I am proud of our government for standing firm and getting not just any deal, but the best deal for Canada. I would in particular like to single out our Deputy Prime Minister for her leadership, professionalism and determination to ensure that the interests and values of Canadians were always defended. She did yeoman's work to see this agreement negotiated and to see it ratified here in the House. I thank her on behalf of all residents of Oakville North—Burlington and all Canadians.

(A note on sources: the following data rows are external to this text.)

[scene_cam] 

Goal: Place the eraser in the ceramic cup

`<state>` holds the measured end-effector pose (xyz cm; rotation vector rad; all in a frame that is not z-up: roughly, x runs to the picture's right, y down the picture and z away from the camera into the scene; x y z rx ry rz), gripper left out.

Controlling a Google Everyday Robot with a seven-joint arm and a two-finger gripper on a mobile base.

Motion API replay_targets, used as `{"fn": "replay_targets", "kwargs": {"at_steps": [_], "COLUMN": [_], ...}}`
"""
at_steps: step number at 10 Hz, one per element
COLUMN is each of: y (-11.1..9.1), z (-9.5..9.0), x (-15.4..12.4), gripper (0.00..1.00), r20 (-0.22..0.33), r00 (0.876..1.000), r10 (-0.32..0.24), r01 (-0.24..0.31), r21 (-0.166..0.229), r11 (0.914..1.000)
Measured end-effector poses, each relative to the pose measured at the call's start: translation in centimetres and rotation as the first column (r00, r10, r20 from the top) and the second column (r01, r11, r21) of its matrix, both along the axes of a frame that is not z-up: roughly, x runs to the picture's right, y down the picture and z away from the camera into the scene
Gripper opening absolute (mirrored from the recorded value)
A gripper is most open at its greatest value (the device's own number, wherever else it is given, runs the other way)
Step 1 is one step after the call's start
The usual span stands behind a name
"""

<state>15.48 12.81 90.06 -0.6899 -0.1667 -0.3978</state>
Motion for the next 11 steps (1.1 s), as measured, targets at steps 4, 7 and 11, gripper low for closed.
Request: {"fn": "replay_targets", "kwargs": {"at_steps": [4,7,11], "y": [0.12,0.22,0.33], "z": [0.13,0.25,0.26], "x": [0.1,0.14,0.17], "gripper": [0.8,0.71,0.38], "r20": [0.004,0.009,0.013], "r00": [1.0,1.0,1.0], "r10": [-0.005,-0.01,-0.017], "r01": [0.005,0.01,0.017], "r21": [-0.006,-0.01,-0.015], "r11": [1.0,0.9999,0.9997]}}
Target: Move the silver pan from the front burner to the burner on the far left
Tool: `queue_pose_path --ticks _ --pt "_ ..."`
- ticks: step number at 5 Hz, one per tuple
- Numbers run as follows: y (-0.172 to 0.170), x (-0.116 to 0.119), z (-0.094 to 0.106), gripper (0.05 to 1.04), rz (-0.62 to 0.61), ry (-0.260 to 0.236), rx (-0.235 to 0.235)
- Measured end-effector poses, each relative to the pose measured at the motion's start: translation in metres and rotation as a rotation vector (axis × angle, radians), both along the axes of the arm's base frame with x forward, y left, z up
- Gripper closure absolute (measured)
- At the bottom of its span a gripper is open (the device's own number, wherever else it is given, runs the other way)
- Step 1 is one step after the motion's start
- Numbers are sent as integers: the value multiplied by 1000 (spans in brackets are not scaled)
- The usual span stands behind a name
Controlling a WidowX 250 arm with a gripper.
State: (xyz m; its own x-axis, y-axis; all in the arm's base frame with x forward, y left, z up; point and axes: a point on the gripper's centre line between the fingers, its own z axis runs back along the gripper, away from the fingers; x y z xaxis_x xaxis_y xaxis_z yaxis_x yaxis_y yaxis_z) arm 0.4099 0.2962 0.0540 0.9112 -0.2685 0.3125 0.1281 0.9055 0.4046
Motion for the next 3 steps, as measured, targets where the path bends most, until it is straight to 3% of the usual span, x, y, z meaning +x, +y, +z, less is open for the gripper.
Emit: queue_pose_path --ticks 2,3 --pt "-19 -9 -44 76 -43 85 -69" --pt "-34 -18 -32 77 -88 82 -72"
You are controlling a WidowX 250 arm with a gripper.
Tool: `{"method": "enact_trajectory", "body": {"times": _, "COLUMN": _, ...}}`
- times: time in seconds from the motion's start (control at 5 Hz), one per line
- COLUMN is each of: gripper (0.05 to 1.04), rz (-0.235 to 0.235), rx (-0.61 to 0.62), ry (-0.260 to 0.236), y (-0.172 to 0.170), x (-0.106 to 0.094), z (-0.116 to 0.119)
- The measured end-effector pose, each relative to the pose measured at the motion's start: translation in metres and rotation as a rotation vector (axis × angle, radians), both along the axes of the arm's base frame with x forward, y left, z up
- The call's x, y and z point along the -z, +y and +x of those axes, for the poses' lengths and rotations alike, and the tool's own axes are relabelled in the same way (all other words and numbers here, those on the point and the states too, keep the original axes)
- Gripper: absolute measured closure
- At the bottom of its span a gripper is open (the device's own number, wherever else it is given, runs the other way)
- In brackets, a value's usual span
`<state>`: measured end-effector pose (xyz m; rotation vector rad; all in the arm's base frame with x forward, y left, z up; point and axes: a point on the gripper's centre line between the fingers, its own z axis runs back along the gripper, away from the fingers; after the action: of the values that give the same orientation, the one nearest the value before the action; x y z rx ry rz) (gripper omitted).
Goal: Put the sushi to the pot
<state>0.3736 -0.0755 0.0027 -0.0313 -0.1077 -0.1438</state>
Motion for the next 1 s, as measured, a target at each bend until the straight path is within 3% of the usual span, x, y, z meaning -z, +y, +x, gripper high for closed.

As hon. members know, the Deputy Prime Minister has asked that we work together as colleagues to put Canada and Canadians first and get this important work done without undue delay. We have seen industry, business, union leadership, diplomats, indigenous leadership and government officials all buy into a team Canada approach. The United States and Mexico have already ratified this agreement. Now it is our turn.
Let us show the world that we all play for the same team.